Tuesday, January 30, 2018

I Found A Great Date.....Finally A Real Challenge

Greetings and Salutations,
  So I am grappling with a new idea; new point of view; a new perspective I need to adopt, but not certain how to achieve the shift. I have long dismissed the notion that "love will find you when you least expect it". I will never let go of the personal belief that life is better spent with someone to share it with. How can you not feel the absence of the love of your life when you are alone?
  My most recent, as in last week...fresh off the press, realization of one aspect of my life is that I sit around in waiting mode. When I go out on Friday or Saturday night... who I can meet that's interesting? In the back of my mind I say to myself "when I meet someone I will have a life. I'll have have someone to go places with. Travel, explore, and (in general) be active with".  What am I waiting for?
  I have to get off the couch.
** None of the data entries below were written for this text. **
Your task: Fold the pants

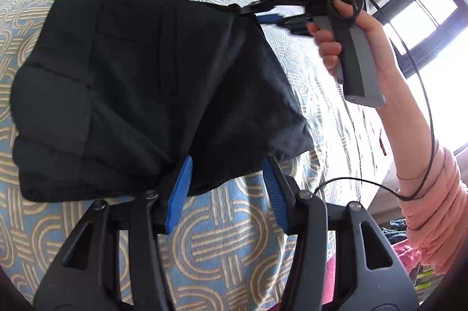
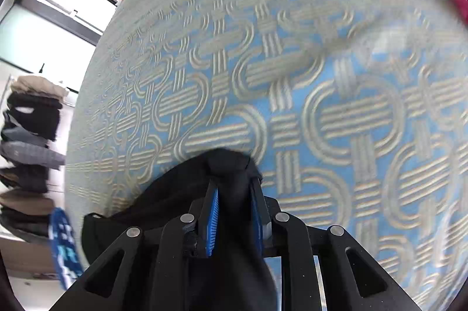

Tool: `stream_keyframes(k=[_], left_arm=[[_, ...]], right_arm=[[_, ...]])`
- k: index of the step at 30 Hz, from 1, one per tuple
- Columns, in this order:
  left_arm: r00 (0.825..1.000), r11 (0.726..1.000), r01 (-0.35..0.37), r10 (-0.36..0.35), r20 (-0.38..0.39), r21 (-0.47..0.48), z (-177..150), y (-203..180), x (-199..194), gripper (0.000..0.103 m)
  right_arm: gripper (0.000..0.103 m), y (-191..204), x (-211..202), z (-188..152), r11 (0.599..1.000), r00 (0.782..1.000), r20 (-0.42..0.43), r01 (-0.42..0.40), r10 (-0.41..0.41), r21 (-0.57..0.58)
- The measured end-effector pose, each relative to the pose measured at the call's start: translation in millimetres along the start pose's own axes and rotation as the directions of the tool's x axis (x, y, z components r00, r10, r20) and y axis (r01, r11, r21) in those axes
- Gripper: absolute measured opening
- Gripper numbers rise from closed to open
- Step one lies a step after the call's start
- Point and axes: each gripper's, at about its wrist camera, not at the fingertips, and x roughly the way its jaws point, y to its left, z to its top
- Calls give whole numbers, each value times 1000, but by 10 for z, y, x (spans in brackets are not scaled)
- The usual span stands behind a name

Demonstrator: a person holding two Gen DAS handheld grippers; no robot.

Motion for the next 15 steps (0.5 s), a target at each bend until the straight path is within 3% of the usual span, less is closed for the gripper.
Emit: stream_keyframes(k=[1, 2, 3, 4, 6, 7, 10, 11, 12, 13, 14, 15], left_arm=[[1000, 1000, -10, 10, -6, 1, -21, -9, -28, 52], [1000, 1000, -13, 13, -8, -1, 1, 9, -37, 52], [1000, 1000, -15, 15, -9, -15, -1, 17, -78, 52], [1000, 999, -12, 11, -9, -37, 14, 36, -141, 52], [1000, 998, -9, 10, 23, -68, 75, 96, -302, 52], [998, 996, -14, 19, 63, -83, 129, 145, -422, 52], [983, 990, 21, 4, 181, -136, 288, 276, -693, 54], [982, 989, 20, 8, 186, -148, 348, 324, -697, 55], [986, 988, -34, 58, 157, -151, 402, 372, -640, 57], [981, 979, -147, 162, 104, -142, 437, 441, -531, 56], [962, 959, -257, 266, 68, -124, 446, 498, -425, 56], [922, 918, -381, 387, 33, -109, 420, 591, -319, 56]], right_arm=[[19, 29, -85, 10, 996, 995, 64, 78, -76, -41], [24, 89, -236, 14, 974, 967, 157, 213, -199, -78], [24, 140, -396, 15, 947, 932, 242, 303, -270, -111], [24, 152, -515, 26, 953, 939, 257, 271, -229, -139], [27, 107, -586, 65, 980, 988, 140, 88, -64, -176], [28, 94, -586, 35, 983, 996, 88, 39, -24, -181], [28, 90, -540, -145, 972, 998, 56, 54, -42, -228], [28, 97, -472, -177, 969, 998, 47, 52, -42, -241], [28, 91, -363, -215, 968, 998, 28, 66, -61, -241], [28, 55, -263, -297, 968, 995, 4, 101, -103, -230], [28, -5, -81, -328, 963, 984, -24, 168, -177, -211], [27, -62, 2, -323, 954, 972, -15, 228, -236, -196]])
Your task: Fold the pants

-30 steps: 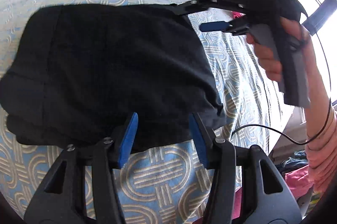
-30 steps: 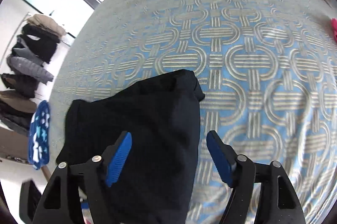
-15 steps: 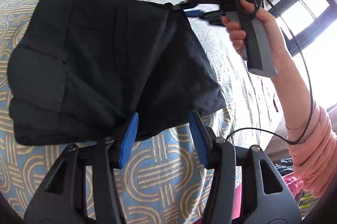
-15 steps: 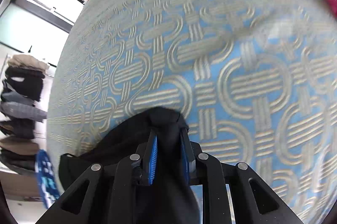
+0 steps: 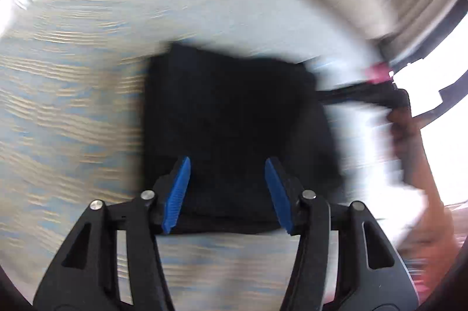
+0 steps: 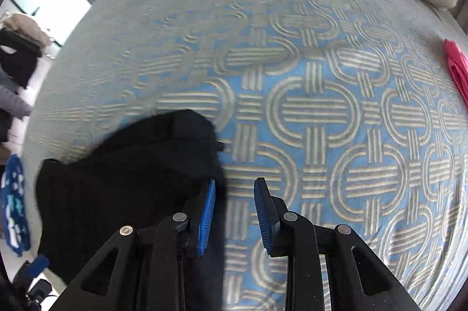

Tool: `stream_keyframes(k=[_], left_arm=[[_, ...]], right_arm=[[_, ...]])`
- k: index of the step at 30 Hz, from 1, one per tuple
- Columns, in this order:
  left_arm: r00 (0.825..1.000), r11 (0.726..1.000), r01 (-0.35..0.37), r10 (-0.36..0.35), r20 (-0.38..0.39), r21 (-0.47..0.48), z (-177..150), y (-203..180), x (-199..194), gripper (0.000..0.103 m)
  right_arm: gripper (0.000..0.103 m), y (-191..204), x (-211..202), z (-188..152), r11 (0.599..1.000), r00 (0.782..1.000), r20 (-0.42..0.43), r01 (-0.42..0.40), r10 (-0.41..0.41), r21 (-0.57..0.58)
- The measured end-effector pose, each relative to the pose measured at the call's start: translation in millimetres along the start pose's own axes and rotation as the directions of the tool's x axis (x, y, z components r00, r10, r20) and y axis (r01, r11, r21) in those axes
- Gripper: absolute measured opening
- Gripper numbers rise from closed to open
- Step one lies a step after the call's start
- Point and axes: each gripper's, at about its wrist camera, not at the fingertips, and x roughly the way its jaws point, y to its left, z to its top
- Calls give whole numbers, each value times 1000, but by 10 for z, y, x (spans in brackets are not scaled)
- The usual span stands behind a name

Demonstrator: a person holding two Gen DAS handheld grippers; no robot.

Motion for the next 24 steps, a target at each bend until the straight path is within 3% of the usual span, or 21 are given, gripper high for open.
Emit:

Self reflection time: basically my whole life I have not had many outside interests. Nothing to speak of.  Yeah, I played church league soft ball in middle school.  Between 2011-2013 I discovered volunteering.  Specifically community runs.  Giving medical support to The Cooper Bridge Run.  Traffic support to the Avondale 5K Run.  A silent auction to Cancers Below The Waist for MUSC.  Giving medical support to a two day community free screening clinic. It was a niche I discovered and loved to do. I really miss it.
  Since I relocated to San Francisco in April of 2014 I have volunteered my time for exactly nada. zip. nothing.  That part for sure I must get back to. There are so many things to give my time to here. Maybe that is part of the problem. Too much to choose from. Sometimes too many choice makes you not able to settle on the right thing. Decision paralysis. I admit I am a current victim.
  Back to center.  How exactly does one "date themselves"?  I think it is about taking advantage of my singleness.  How I choose to spend my time is 100% up to me. People who are in committed relationships or have kids would kill for this "problem". This "challenge" as I see it. The irony doesn't go unnoticed with me. At least now it doesn't. The challenge is how do I work this to my advantage? Maybe this is the first step to over come. Unlimited choices is in and of itself challenging at best and overwhelming.  I can do anything I want.  ANYTHING.  How does one narrow it down to make it manageable?
  My answer honestly?  I have no fucking idea.  But I am totally game to the process of discovery.  Current starting point: I want to do a pottery class.  There are several companies locally that offer great classes.  I've already started the hunt.  #2 Today I stopped off at local soup kitchen that prepares food for shut-ins and the homeless close to my apartment.  No office I could find, but a phone number posted on the window. I called and left a message.  #3 As of this writing, I have Thursdays open and need to be filled. TBD.  Tennis completes what's left over. Super happy with that. I really love tennis.
  I think the bottom line is this. The premise of this blog is dating yourself while your patiently waiting. I believe dating myself is is code for just getting out there. REI camping trip over the weekend with a group.  A hiking trek for the day.  A cooking or knitting class.  Filling an empty or better put open evenings with content that has relevance to my interests in life. Which is pretty much everything I just listed. Oh, and the symphony. Phantom of The Opera.  I so miss that.
  Maybe it's about distracting myself in a really fun way to be open to the opportunity for someone to cross my path when I'm not watching.  Maybe that's what they mean. Its not about finding someone when you stop looking, but when you're not watching (for it).  Somehow that seems like a shift in perspective I can understand and work with.